Step 1: Write Hypotheses 1
The null hypothesis is that there is no difference between the two population parameters (no difference between proportions for categorical responses, no difference between means for quantitative responses). The alternative hypothesis may be one-sided or two-sided.
Step 2: Determine test statistic
In each case, test statistic = (sample statistic – 0) / (std. error of the statistic)
- For proportions, the test statistic should be labeled "z"
- For means, the test statistic should be labeled "t"
Step 3: Determine p-value
- For proportions, a standard normal distribution is used to find the p-value
- For means, a Student’s t distribution is used to find the p-values. Calculating degrees of freedom for a two-sample t-test depends on whether the the two population variances are considered "equal" or "unequal". This concept will be discussed later in these notes as well as the calculations for the appropriate degrees of freedom.

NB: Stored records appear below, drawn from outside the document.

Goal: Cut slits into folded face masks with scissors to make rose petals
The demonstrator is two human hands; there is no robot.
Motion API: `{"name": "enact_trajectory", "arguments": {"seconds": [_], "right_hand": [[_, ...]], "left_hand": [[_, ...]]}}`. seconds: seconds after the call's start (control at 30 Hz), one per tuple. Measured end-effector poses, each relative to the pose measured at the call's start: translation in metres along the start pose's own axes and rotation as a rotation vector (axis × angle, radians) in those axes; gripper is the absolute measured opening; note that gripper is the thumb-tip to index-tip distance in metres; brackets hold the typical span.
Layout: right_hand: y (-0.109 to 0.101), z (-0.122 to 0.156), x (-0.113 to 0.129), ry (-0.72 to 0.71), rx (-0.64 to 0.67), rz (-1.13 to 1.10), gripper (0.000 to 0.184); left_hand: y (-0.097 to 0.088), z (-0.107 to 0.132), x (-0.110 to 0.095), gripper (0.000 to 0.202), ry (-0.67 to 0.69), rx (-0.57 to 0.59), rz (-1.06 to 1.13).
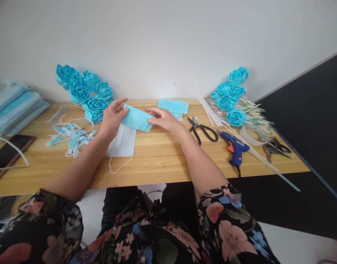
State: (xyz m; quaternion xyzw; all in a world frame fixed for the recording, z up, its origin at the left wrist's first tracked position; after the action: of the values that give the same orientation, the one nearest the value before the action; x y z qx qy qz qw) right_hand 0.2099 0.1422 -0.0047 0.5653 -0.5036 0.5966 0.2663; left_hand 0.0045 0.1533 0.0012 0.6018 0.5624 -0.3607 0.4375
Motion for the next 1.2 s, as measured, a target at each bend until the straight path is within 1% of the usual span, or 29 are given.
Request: {"name": "enact_trajectory", "arguments": {"seconds": [0.07, 0.13, 0.23, 0.3, 0.37, 0.43, 0.57, 0.63, 0.73, 0.8, 0.9, 1.0, 1.1, 1.13, 1.2], "right_hand": [[0.005, 0.003, 0.008, -0.018, 0.04, 0.01, 0.058], [0.007, 0.005, 0.017, -0.061, 0.041, 0.015, 0.057], [0.012, 0.005, 0.025, -0.088, 0.005, 0.095, 0.043], [0.013, 0.005, 0.026, -0.08, -0.038, 0.177, 0.035], [0.014, 0.005, 0.026, -0.072, -0.074, 0.23, 0.033], [0.015, 0.005, 0.028, -0.076, -0.089, 0.238, 0.032], [0.021, 0.005, 0.031, -0.096, -0.064, 0.229, 0.03], [0.022, 0.005, 0.028, -0.087, -0.046, 0.227, 0.029], [0.015, 0.003, 0.02, -0.053, -0.065, 0.235, 0.029], [0.009, 0.002, 0.016, -0.032, -0.078, 0.22, 0.031], [0.004, 0.002, 0.013, -0.012, -0.093, 0.169, 0.035], [0.0, 0.003, 0.01, 0.01, -0.164, 0.032, 0.034], [-0.007, 0.004, 0.001, 0.062, -0.298, -0.174, 0.029], [-0.009, 0.005, -0.003, 0.077, -0.349, -0.207, 0.029], [-0.016, 0.008, -0.005, 0.069, -0.454, -0.176, 0.031]], "left_hand": [[0.013, 0.005, -0.012, 0.041, 0.053, 0.08, -0.055], [0.027, 0.013, -0.021, 0.039, 0.072, 0.152, -0.083], [0.042, 0.022, -0.029, 0.038, 0.084, 0.215, -0.132], [0.046, 0.025, -0.032, 0.04, 0.088, 0.223, -0.168], [0.045, 0.025, -0.031, 0.044, 0.068, 0.208, -0.211], [0.042, 0.026, -0.027, 0.046, 0.02, 0.189, -0.261], [0.039, 0.027, -0.015, 0.029, -0.097, 0.171, -0.271], [0.033, 0.024, -0.014, 0.03, -0.11, 0.106, -0.222], [0.012, 0.017, -0.018, 0.032, -0.079, -0.055, -0.135], [-0.001, 0.012, -0.018, 0.032, -0.072, -0.138, -0.097], [-0.012, 0.007, -0.012, 0.029, -0.092, -0.191, -0.075], [-0.012, 0.008, -0.01, 0.027, -0.068, -0.194, -0.112], [-0.004, 0.012, -0.013, 0.024, -0.005, -0.185, -0.186], [0.0, 0.014, -0.014, 0.021, 0.009, -0.175, -0.207], [0.006, 0.018, -0.014, 0.017, 0.023, -0.158, -0.249]]}}
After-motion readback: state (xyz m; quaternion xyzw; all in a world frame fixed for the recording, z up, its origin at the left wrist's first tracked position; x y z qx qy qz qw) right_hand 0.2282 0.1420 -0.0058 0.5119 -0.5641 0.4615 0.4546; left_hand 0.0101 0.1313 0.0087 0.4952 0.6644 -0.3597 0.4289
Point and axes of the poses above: each hand's wrist, its own z-axis away from the middle knuckle, its own y-axis out of the palm, x = y × z, the point moved 10 cm from there along -z, towards the middle knuckle, and after that the axes turned 1 degree about -x, right-handed, at the moved point
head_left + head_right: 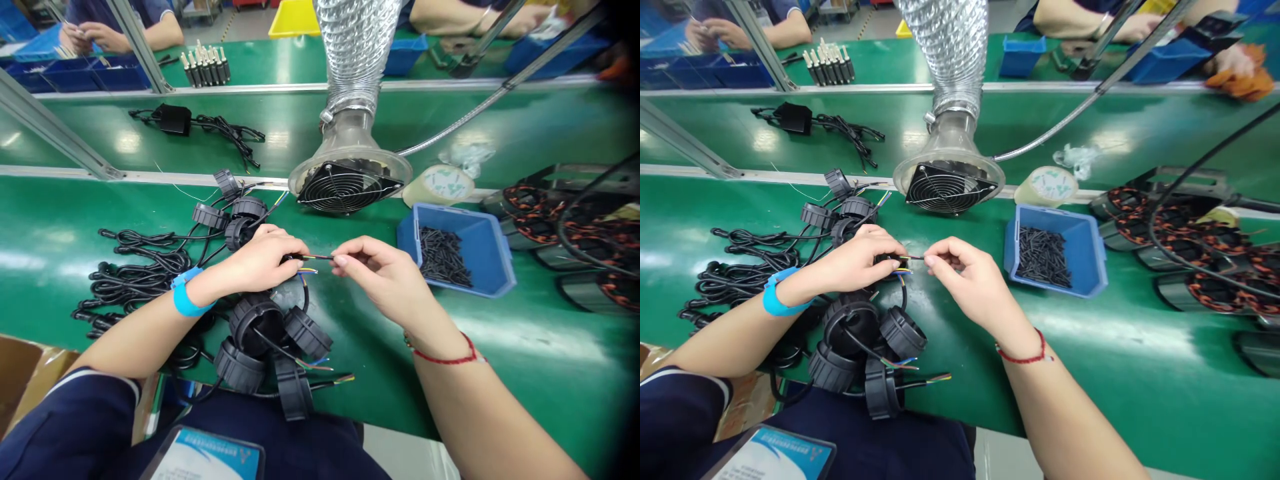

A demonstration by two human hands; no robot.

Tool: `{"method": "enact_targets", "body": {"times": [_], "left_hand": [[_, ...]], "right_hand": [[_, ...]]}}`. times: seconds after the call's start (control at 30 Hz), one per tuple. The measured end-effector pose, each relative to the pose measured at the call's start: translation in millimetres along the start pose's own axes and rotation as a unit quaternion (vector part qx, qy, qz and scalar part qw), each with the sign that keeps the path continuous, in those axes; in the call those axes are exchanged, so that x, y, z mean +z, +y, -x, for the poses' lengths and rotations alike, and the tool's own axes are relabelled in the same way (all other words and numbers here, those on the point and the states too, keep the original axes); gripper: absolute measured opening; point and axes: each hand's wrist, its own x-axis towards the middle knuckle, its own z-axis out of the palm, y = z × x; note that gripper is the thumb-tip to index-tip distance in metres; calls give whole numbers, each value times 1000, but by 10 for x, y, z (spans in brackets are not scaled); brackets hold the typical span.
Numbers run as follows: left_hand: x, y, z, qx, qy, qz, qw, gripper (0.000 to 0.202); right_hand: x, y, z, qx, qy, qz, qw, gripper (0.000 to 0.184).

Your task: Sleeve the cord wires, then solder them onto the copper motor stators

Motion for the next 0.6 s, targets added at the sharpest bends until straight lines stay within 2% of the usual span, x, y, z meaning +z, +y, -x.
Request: {"method": "enact_targets", "body": {"times": [0.1, 0.23, 0.5, 0.53, 0.6], "left_hand": [[-14, -39, 5, -21, 13, -22, 999, 21], [-8, -52, 2, -17, 13, -17, 1000, 20], [20, -23, 0, 5, -7, -21, 1000, 20], [14, -30, 0, 3, -6, -19, 1000, 19], [-9, -55, -2, -6, 6, -22, 1000, 19]], "right_hand": [[-7, 24, 0, 10, -4, -2, 1000, 15], [9, 26, -27, 11, 7, 16, 1000, 14], [212, 45, -98, -32, -39, 51, 997, 14], [197, 46, -107, -30, -37, 34, 998, 16], [96, 45, -122, -35, -11, -3, 999, 32]]}}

Step 4: Decide between hypotheses
If the p-value is less than or equal to alpha (α) – 0.05 is the usual level of significance – decide in favor of the alternative hypothesis. Otherwise, we cannot rule out the null as a possibility.
Step 5: State a "real world" conclusion.
When we decide for the alternative, we conclude that the two populations have a statistically significant difference in values for the parameter. If we cannot reject the null, we have to say that it is possible there’s no difference between the two populations.